Extracted records:

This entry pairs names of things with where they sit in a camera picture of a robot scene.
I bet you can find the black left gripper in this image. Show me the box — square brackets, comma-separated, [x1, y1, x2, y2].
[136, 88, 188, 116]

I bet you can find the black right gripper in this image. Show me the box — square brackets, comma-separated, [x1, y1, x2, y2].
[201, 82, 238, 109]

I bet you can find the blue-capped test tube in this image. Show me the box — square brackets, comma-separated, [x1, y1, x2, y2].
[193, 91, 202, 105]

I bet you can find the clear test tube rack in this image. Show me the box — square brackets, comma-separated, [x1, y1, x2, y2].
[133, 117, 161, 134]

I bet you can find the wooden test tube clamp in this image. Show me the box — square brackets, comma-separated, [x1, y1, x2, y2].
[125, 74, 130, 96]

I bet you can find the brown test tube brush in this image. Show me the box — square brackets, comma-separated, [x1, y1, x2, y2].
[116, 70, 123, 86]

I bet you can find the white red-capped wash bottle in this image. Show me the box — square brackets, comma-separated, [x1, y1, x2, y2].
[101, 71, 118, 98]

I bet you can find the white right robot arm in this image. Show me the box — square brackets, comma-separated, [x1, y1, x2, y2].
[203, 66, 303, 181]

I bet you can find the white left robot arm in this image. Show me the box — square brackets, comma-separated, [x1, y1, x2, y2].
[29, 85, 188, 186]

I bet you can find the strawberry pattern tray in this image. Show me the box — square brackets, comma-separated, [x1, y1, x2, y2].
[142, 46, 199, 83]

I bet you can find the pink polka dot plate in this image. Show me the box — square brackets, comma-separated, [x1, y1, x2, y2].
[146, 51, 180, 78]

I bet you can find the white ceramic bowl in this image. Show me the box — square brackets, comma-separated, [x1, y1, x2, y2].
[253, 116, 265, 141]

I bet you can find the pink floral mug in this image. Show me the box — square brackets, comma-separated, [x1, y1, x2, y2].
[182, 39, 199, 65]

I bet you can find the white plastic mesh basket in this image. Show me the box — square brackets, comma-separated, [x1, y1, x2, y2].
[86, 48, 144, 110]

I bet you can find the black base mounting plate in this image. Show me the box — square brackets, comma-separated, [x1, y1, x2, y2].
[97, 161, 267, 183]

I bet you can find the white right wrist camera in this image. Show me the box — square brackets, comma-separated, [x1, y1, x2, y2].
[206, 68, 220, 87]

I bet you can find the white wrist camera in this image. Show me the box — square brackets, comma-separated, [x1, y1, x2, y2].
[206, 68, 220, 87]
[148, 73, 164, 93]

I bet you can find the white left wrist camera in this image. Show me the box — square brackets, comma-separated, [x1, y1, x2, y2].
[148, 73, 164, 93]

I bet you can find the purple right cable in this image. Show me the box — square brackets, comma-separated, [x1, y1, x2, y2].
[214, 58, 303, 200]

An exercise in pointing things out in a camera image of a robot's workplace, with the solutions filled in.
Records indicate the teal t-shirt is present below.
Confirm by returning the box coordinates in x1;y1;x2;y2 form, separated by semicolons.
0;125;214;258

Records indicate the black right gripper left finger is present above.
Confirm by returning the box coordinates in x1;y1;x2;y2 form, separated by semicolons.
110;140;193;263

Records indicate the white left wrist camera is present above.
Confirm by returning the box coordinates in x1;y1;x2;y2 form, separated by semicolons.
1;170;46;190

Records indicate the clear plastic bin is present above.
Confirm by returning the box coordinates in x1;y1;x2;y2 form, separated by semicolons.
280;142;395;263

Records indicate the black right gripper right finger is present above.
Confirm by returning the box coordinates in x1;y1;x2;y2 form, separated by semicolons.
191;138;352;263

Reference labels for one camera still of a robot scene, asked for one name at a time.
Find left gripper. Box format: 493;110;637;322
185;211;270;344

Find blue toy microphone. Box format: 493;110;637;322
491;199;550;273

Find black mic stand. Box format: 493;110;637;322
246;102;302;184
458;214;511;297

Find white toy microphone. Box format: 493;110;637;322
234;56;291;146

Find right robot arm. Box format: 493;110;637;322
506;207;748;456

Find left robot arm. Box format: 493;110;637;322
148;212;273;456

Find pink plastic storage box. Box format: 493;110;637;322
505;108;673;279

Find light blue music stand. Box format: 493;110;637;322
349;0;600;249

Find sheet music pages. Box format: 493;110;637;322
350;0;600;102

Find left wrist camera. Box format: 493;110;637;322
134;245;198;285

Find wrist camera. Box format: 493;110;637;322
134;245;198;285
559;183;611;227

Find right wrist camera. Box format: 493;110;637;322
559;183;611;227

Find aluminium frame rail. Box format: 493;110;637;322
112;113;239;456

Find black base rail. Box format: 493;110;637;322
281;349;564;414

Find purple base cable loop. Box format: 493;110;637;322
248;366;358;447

==

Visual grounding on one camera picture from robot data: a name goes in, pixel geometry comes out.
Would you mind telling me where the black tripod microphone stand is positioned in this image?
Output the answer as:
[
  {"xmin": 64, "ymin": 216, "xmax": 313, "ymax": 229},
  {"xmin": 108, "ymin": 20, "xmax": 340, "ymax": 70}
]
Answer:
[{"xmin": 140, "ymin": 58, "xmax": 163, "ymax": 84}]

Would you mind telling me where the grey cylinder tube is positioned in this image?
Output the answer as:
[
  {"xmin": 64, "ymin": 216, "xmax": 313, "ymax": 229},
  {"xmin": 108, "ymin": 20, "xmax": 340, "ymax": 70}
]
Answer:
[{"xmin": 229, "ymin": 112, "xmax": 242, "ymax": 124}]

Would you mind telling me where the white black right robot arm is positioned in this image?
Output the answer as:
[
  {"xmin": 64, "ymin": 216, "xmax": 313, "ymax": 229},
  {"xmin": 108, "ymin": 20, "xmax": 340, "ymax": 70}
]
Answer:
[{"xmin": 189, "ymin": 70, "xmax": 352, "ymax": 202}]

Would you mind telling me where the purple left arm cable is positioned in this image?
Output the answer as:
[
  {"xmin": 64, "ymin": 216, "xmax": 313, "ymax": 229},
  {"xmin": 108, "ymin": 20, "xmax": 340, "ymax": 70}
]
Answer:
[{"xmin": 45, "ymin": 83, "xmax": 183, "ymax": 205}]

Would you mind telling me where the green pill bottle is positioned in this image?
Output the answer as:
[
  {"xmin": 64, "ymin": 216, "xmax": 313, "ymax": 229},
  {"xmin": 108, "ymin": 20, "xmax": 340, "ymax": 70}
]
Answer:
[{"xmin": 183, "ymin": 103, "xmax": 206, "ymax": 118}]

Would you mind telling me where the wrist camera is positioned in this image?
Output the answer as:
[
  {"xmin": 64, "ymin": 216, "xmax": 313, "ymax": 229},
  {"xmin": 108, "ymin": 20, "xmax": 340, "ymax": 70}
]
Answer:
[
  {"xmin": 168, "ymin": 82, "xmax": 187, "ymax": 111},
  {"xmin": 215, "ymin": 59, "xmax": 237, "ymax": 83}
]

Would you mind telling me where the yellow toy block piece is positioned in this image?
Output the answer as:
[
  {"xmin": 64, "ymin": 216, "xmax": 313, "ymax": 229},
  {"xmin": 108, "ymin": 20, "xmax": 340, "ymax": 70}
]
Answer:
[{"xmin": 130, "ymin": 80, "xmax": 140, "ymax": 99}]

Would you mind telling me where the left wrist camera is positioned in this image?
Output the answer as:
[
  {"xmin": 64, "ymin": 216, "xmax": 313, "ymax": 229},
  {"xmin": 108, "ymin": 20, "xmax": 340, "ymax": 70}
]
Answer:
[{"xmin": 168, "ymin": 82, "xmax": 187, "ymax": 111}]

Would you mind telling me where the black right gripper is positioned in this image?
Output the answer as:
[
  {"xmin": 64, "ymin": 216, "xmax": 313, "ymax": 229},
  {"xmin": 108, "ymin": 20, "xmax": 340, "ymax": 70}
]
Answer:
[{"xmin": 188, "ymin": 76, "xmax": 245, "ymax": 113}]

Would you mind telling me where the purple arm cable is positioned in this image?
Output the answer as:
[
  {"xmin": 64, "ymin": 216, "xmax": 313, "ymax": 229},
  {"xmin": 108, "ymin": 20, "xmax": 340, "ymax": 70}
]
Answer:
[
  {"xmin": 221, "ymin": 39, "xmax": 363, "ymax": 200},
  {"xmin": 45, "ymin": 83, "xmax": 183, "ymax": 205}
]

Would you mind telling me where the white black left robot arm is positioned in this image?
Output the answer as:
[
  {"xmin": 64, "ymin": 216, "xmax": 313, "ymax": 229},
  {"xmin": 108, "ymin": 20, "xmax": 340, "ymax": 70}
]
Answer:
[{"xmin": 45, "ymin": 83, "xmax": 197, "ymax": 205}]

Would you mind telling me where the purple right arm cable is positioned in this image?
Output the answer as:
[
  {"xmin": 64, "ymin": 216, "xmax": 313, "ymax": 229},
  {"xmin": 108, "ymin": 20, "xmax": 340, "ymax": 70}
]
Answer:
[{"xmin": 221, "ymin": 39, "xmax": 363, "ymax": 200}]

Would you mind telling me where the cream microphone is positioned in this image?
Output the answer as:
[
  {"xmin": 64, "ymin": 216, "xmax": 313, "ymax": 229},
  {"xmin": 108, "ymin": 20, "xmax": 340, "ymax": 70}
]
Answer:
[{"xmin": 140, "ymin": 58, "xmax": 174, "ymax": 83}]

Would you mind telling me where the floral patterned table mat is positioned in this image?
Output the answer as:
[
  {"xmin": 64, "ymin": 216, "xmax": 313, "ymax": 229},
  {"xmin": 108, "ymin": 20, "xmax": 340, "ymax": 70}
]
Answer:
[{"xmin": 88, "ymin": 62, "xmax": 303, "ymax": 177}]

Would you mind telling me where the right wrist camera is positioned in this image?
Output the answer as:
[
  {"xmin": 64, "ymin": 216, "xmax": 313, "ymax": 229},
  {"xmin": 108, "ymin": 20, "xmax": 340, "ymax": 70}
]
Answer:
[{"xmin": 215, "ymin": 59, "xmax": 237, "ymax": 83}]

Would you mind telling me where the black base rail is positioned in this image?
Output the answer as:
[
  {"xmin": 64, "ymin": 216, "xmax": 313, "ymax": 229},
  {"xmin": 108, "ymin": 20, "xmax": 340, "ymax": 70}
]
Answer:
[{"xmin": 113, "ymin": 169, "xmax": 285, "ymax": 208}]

--

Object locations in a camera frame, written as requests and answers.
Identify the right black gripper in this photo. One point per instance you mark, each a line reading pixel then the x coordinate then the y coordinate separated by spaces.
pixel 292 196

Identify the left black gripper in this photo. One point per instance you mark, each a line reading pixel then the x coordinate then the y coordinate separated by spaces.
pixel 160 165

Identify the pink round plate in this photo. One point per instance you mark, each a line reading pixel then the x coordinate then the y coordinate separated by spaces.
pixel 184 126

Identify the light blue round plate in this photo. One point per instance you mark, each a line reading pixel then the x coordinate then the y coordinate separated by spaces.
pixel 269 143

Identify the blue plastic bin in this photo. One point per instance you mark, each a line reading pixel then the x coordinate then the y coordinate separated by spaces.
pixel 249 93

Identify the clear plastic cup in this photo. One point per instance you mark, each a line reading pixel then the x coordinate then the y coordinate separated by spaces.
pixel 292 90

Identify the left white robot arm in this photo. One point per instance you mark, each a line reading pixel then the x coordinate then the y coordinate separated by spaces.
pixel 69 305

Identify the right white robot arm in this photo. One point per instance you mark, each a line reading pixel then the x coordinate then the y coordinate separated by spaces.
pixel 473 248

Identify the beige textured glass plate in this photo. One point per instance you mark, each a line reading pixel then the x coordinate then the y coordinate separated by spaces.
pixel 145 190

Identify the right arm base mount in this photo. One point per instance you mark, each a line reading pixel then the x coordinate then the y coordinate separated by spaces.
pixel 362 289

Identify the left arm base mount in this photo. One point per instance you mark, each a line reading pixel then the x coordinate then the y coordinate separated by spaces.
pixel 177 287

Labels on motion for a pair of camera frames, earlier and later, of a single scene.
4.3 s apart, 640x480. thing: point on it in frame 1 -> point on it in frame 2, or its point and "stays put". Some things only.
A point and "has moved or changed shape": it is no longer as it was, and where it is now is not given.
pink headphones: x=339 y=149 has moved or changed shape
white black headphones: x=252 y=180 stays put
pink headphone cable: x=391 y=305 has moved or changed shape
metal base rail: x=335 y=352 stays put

The problem:
Retype the portion of the data above that starts on the line with "Identify the beige" and finishes on the line with "metal base rail: x=335 y=352 stays put", including both of those lines.

Exercise solution:
Identify the beige textured glass plate in this photo. One point per instance you mark, each a line reading pixel then the x coordinate then the y coordinate separated by spaces.
pixel 145 190

Identify the right arm base mount in this photo. One point per instance you mark, each a line reading pixel then the x coordinate then the y coordinate separated by spaces.
pixel 362 289

Identify the left arm base mount in this photo. One point per instance you mark, each a line reading pixel then the x coordinate then the y coordinate separated by spaces.
pixel 177 287

Labels on motion for a pair of camera frames, earlier and later, of a single scene.
4.3 s apart, 640x480. thing: point on it in frame 1 -> point on it in frame 2, or its point and "stays put". Some things only.
A point and "has moved or changed shape": it is no longer as it was, and where it is now is not given.
pink headphones: x=339 y=149 has moved or changed shape
white black headphones: x=252 y=180 stays put
pink headphone cable: x=391 y=305 has moved or changed shape
metal base rail: x=335 y=352 stays put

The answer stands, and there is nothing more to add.